Life has been pretty good at this hotel lately. Our rooms have a steady stream of guests, our bar is full of laughter and life almost every night, and mornings see who-knows-what kinds of important business decisions being made around our little breakfast tables. Spring is quickly turning to summer, after work swims will soon be an enticing option, as will taking your evening cocktail out to watch the swimmers. The internet is working. We’re in one of those sweet spots that you get every now and then, everything’s kind of going well.
And yet, even now, insecurity creeps in. Yes, our rooms are full, and, yes, that makes it seem as if you all want to stay here with us. But Silicon Valley has the number one economy in the nation right now, so it’s possible that our little hotel is full because hotels in general are full, and not because anyone’s choosing us in particular. And, yes, our bar is full and bustling every night and that makes it look like it’s fun and cool to come here for a drink at night. But, then, we’re giving away free alcohol, which is not unlike paying the cool kids to hang out with us at lunch and, ultimately, it’s equally alienating.
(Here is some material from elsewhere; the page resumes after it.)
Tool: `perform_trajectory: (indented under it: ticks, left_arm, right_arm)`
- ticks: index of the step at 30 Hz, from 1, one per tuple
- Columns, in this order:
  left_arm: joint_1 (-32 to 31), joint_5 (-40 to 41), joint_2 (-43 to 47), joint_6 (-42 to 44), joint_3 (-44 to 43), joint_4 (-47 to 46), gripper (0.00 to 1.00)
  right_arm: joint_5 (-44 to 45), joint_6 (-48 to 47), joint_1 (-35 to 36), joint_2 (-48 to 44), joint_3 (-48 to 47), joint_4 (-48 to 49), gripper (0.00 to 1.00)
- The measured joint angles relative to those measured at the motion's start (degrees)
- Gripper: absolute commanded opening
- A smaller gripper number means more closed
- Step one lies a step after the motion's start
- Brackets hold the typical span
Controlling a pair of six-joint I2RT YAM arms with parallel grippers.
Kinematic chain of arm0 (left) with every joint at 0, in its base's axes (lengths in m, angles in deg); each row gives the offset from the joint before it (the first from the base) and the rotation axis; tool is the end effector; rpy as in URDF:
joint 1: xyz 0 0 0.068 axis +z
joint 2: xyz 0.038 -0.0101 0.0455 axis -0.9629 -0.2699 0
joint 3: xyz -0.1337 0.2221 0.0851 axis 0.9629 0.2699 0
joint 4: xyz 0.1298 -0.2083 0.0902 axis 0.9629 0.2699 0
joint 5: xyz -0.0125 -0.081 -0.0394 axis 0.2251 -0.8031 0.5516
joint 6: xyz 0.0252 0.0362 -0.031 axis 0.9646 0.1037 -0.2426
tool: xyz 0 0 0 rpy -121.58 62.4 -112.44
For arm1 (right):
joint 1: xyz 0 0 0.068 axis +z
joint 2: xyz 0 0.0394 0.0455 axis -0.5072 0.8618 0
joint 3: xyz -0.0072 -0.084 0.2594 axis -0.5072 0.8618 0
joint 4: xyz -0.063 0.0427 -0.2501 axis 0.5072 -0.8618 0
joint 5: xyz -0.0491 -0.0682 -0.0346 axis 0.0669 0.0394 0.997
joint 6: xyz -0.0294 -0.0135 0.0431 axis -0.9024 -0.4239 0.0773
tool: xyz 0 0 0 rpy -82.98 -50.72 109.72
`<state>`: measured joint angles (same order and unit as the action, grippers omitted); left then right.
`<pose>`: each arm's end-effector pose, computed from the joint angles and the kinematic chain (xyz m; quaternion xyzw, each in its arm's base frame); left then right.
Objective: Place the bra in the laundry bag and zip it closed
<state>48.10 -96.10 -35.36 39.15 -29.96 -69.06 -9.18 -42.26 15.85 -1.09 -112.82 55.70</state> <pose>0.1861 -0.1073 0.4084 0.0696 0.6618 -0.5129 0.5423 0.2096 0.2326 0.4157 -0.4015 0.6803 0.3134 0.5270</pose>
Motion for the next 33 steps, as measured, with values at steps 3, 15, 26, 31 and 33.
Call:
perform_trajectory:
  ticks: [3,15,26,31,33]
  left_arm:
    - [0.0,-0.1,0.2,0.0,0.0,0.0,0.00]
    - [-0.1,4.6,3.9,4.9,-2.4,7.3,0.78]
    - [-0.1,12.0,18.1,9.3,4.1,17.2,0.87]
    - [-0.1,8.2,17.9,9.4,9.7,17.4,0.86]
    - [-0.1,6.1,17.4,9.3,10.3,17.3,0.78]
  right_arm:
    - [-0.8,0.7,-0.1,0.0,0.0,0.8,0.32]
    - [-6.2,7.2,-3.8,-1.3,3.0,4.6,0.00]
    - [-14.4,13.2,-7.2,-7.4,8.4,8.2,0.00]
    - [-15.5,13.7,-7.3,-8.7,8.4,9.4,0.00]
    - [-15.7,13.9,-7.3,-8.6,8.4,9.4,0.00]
What am I asking for? What will pacify these nagging insecurities and give us our Sally Field moment, that is, a chance to think you really like us? It’s so simple, really. Just like us on Facebook. A moment of your time and this hotel will drop its shoulders, puff out its chest and stand proudly in the world. Please?
Here’s a funny little thought that our general manager was rolling around the other day: How much of the technology that we at the hotel use every day was developed by someone who we feed and house a couple of days out of every month? Without getting specific, I can look around at just what I’m using right this moment and know that the answer is a lot. And much of what I’m using, I’m using because I’ve talked to one or another of you and have been seduced by the particular qualities of a product that you, or your company, has made.
And, as those of you non-tech regulars are protesting to yourselves right now, gadgetry is only the most obvious starting point of this conversation. Through our customers, there are those of us who’ve learned all we ever might want to know about citrus fruits, the superiority of Italian motorcycles, robots performing surgery and much more.
I suppose this is just one of those moments where we get to brag about this business we’re in. The contact that we get to have with such a wide range of worldly ventures is, at the risk of sounding cliché and cheesy, such a great way for each of us as individuals to learn about fields that we have no real right to have access to. At the very least it makes us, if we pay attention, smarter consumers. For some of us it even broadens our ideas about what’s possible in life.
How about you? What have you gone out and bought after talking to someone you met in our bar? If the answer is nothing, I’d say you need to strike up a conversation or two. You never know who you’re sitting next to.